- Assigned task:
Exactly how many lines in this material contain the string "frame"? Reply with the number alone.

- The data:
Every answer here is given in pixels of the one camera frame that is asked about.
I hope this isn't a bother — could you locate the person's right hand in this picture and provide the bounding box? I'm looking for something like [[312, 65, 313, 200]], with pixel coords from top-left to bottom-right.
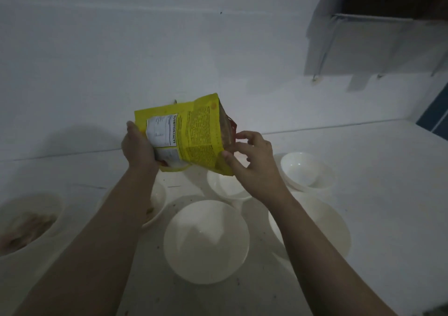
[[221, 130, 293, 210]]

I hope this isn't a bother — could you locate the person's left hand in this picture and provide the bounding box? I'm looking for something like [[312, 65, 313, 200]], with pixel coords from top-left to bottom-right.
[[121, 120, 161, 174]]

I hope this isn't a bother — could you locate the small white bowl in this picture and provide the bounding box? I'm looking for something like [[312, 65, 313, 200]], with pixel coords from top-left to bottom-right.
[[0, 191, 66, 258], [206, 170, 253, 201], [96, 179, 168, 230], [280, 152, 336, 192]]

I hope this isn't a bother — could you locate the yellow snack bag red label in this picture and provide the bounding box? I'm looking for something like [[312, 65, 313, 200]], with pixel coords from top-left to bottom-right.
[[134, 93, 238, 177]]

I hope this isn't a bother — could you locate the large white bowl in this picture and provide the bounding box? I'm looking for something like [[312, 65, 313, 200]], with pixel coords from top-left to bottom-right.
[[163, 199, 251, 285], [267, 191, 352, 265]]

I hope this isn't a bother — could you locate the person's right forearm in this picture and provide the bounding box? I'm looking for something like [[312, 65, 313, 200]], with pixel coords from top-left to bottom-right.
[[271, 193, 398, 316]]

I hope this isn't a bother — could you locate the person's left forearm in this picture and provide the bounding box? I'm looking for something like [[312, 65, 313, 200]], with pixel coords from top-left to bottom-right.
[[14, 167, 161, 316]]

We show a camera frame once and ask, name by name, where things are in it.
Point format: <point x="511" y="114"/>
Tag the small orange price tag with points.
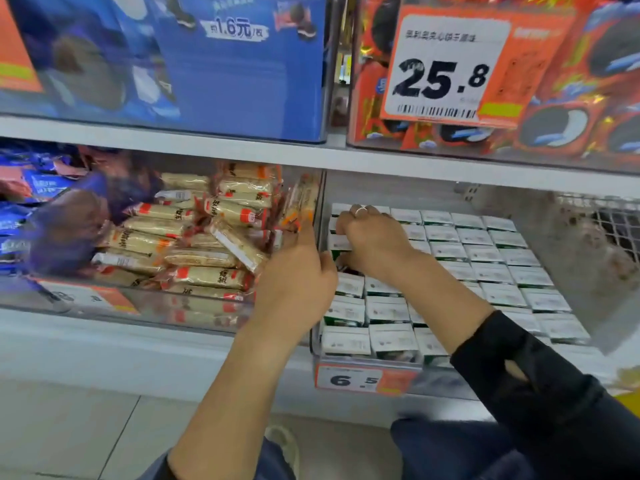
<point x="365" y="380"/>

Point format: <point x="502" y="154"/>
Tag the pile of blue snack packets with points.
<point x="30" y="210"/>

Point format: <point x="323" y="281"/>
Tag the yellow orange price sign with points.
<point x="15" y="55"/>

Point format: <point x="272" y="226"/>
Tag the person's right hand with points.
<point x="378" y="243"/>

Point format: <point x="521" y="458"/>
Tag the person's left hand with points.
<point x="292" y="290"/>

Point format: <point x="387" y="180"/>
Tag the rows of white juice cartons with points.
<point x="500" y="275"/>

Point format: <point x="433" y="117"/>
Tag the blue cardboard display box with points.
<point x="250" y="85"/>

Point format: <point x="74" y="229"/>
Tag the clear plastic display bin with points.
<point x="470" y="382"/>
<point x="190" y="315"/>

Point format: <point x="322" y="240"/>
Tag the stack of red cookie packets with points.
<point x="610" y="95"/>

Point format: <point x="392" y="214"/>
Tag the faded orange price tag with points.
<point x="90" y="297"/>

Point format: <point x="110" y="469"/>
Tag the pile of yellow wafer bars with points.
<point x="190" y="240"/>

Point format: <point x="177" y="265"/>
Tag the large white orange price tag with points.
<point x="440" y="75"/>

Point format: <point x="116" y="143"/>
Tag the person's blue jeans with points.
<point x="450" y="450"/>

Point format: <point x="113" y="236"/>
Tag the person's left forearm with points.
<point x="235" y="415"/>

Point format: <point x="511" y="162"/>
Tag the person's left white shoe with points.
<point x="283" y="450"/>

- Response to this task:
2